Sistema socioeducativo reforça Estatuto da Criança e do Adolescente
Por José Leitão
A realização de uma videoconferência em Brasília, acompanhada simultaneamente em todas as assembléias legislativas do país, marcou, na última quinta-feira (13), a comemoração dos 16 anos do Estatuto da Criança e do Adolescente (ECA). No mesmo dia foi lançado o Sistema Nacional de Atendimento Socioeducativo (Sinase).

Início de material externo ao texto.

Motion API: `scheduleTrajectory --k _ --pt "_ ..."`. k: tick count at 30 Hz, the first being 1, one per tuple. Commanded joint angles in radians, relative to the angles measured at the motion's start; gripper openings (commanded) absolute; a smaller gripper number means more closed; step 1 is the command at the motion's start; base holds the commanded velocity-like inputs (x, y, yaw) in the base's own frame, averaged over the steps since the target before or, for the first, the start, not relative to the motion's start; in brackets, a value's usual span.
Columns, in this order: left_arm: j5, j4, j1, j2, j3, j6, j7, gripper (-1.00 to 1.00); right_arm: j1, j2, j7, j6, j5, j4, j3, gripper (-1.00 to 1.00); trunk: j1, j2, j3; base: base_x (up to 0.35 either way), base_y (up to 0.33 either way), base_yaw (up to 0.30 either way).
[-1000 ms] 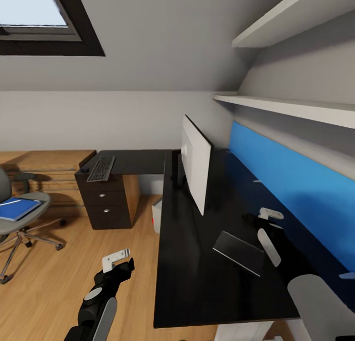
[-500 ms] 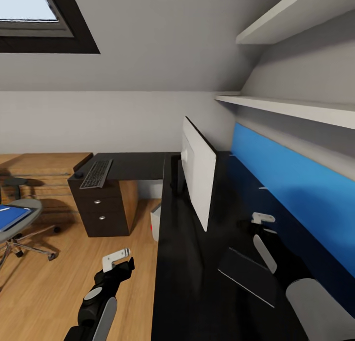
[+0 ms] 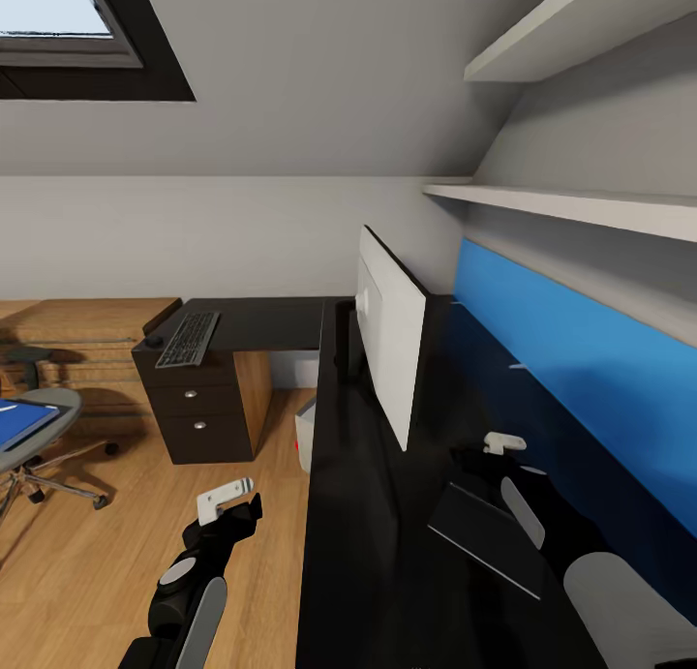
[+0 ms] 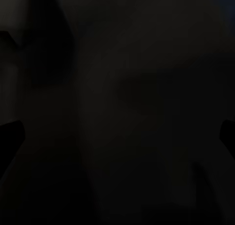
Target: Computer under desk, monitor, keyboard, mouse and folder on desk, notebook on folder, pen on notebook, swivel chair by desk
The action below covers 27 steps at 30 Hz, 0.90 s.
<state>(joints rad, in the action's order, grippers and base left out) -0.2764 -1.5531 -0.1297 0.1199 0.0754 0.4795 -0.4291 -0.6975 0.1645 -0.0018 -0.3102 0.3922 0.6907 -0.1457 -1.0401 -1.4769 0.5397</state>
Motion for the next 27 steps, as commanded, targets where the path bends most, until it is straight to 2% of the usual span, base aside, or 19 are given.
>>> scheduleTrajectory --k 1,16,20,27 --pt "-0.01 -0.002 -0.001 0.0 0.001 0.002 -0.009 1.0 -0.001 0.001 0.0 -0.003 0.003 0.0 -0.003 1.0 -0.004 -0.008 0.004 0.0 0.0 0.0" --pt "-0.012 0.003 -0.001 0.003 0.003 0.004 -0.01 1.0 -0.002 -0.002 -0.006 -0.017 0.003 -0.005 -0.004 1.0 -0.061 -0.113 0.051 0.0 0.0 0.0" --pt "-0.012 0.004 -0.001 0.003 0.003 0.005 -0.01 1.0 -0.002 -0.003 -0.006 -0.072 0.006 -0.005 -0.005 1.0 -0.077 -0.141 0.064 0.0 0.0 0.0" --pt "-0.012 0.005 -0.001 0.002 0.003 0.008 -0.009 1.0 -0.002 -0.003 -0.006 -0.099 0.008 -0.004 -0.005 1.0 -0.077 -0.141 0.064 0.0 0.0 0.0"
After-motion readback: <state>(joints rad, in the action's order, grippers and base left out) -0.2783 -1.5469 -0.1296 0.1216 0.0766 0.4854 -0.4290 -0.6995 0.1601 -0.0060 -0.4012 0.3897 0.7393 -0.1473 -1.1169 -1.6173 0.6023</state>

“A implementação do Sinase vai orientar a consolidação da ampla defesa dos direitos humanos da infância e da adolescência em nosso país”, disse o ministro da Secretaria Especial dos Direitos Humanos (SEDH), Paulo de Tarso Vannuchi. “O Sinase tem como foco a ação socioeducativa para a formação de seres humanos, reforça a ação familiar e a co-responsabilidade do governo e da sociedade para o financiamento das ações de sua implementação’’, destacou o presidente do Conselho Nacional dos Direitos da Criança e do Adolescente (Conanda), José Fernandes.

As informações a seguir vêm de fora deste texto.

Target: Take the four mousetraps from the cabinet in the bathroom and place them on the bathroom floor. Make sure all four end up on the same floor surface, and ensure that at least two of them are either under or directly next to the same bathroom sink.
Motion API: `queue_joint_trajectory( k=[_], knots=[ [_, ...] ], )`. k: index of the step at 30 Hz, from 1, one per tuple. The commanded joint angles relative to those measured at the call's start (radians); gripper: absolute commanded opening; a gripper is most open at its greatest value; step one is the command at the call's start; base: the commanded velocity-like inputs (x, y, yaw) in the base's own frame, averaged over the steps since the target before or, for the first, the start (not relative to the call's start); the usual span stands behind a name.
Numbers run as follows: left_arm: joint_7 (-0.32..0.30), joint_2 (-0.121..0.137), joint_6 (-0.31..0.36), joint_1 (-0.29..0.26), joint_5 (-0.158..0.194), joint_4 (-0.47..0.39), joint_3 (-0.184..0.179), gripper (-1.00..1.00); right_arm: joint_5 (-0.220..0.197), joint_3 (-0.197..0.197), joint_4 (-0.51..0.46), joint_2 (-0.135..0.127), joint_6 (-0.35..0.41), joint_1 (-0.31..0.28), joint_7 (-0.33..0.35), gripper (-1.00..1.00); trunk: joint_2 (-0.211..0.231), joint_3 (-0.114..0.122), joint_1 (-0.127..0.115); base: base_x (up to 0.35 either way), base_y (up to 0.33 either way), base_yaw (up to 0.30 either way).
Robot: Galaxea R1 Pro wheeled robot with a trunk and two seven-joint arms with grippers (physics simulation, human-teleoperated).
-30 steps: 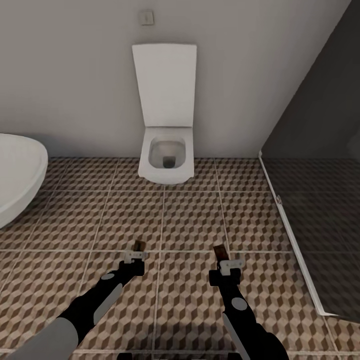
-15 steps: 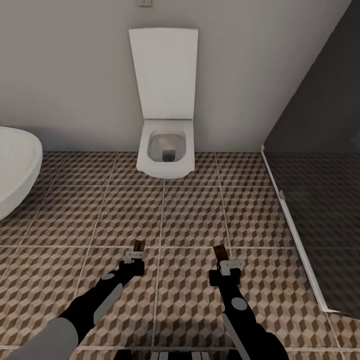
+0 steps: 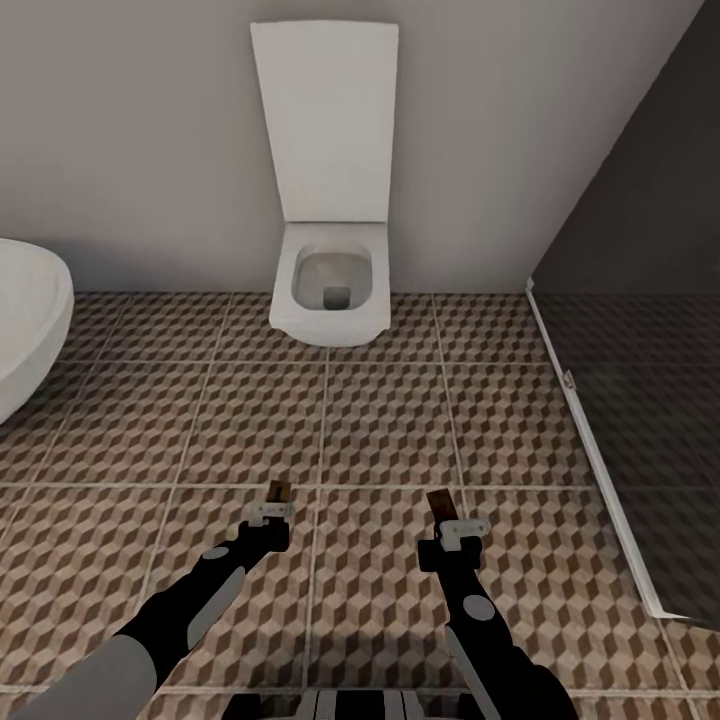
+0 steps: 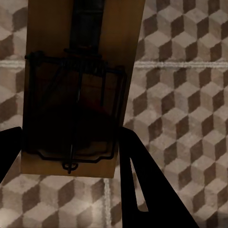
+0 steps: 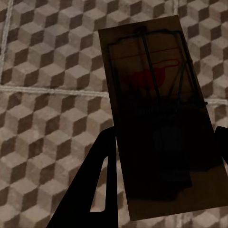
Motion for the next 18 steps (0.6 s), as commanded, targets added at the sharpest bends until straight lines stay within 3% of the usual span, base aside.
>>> queue_joint_trajectory(
  k=[1, 8, 11, 15, 18],
  knots=[
    [0.007, 0.001, 0.003, -0.001, 0.006, -0.003, -0.005, -1.0, -0.012, 0.003, -0.001, -0.001, 0.001, -0.001, -0.007, -1.0, -0.001, -0.001, 0.0, 0.0, 0.0, 0.0],
    [0.007, 0.001, 0.003, -0.001, 0.006, -0.002, -0.005, -1.0, -0.011, 0.005, -0.004, -0.003, 0.002, -0.001, 0.001, -1.0, -0.001, -0.002, 0.0, 0.0, 0.0, 0.0],
    [0.007, 0.001, 0.003, -0.001, 0.006, 0.0, -0.005, -1.0, 0.008, 0.003, -0.004, -0.004, 0.009, -0.002, 0.028, -1.0, -0.001, -0.002, 0.0, 0.0, 0.0, 0.0],
    [0.007, 0.001, 0.003, -0.001, 0.006, 0.001, -0.005, -1.0, 0.068, -0.003, 0.011, -0.005, 0.036, -0.044, 0.141, -1.0, -0.001, -0.002, 0.0, 0.0, 0.0, 0.0],
    [0.007, 0.001, 0.003, -0.001, 0.006, 0.0, -0.005, -1.0, 0.087, -0.02, 0.044, -0.006, 0.042, -0.069, 0.224, -1.0, -0.001, -0.002, 0.0, 0.0, 0.0, 0.0]
  ],
)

A subsecretária de promoção dos direitos da criança e do adolescente da SEDH, Carmem de Oliveira, destacou que nas comemorações dos 16 anos do estatuto, a grande dúvida é o que fazer com adolescentes que praticam delitos e até mesmo participam do crime organizado. Ela lembrou ainda a forte tendência de crescimento da população de adolescentes internos no país. Nos últimos oito anos, houve um aumento de 320% nos casos.
“Temos um déficit em torno de três mil vagas na internação”, apontou. “Vemos no lançamento do Sinase indicações promissoras. O sistema nasceu de um processo de construção coletiva. Sua inspiração são, também, os acordos internacionais dos quais o Brasil é signatário”, lembrou. “As ações socioeducativas são propostas como uma articulação em rede e de integração de políticas públicas intersetoriais de educação, saúde, assistência social, cultura, esporte, lazer e segurança pública.”
Segundo Carmem, a descentralização do Sinase implica a regionalização das unidades de privação de liberdade e a municipalização das medidas de meio aberto. “É preciso reverter a lógica punitiva que se fortalece na cultura do medo acionada como estratégia de defesa da sociedade diante da violência urbana”, concluiu.
Videoconferência ? Promovida pela SEDH, em parceria com o Conanda, a videoconferência contou com a participação de representantes dos conselhos dos direitos da criança e do adolescente e da Associação Brasileira de Magistrados e Promotores de Justiça da Infância e da Juventude; gestores estaduais e municipais de medidas socioeducativas; instituições conveniadas com a SEDH; promotores da infância e da juventude; defensores estaduais e delegados especiais da criança e do adolescente.
O Conanda promoverá encontro de trabalho, em Brasília, no início de agosto próximo, para pôr em debate a elaboração de um plano de implementação do Sinase.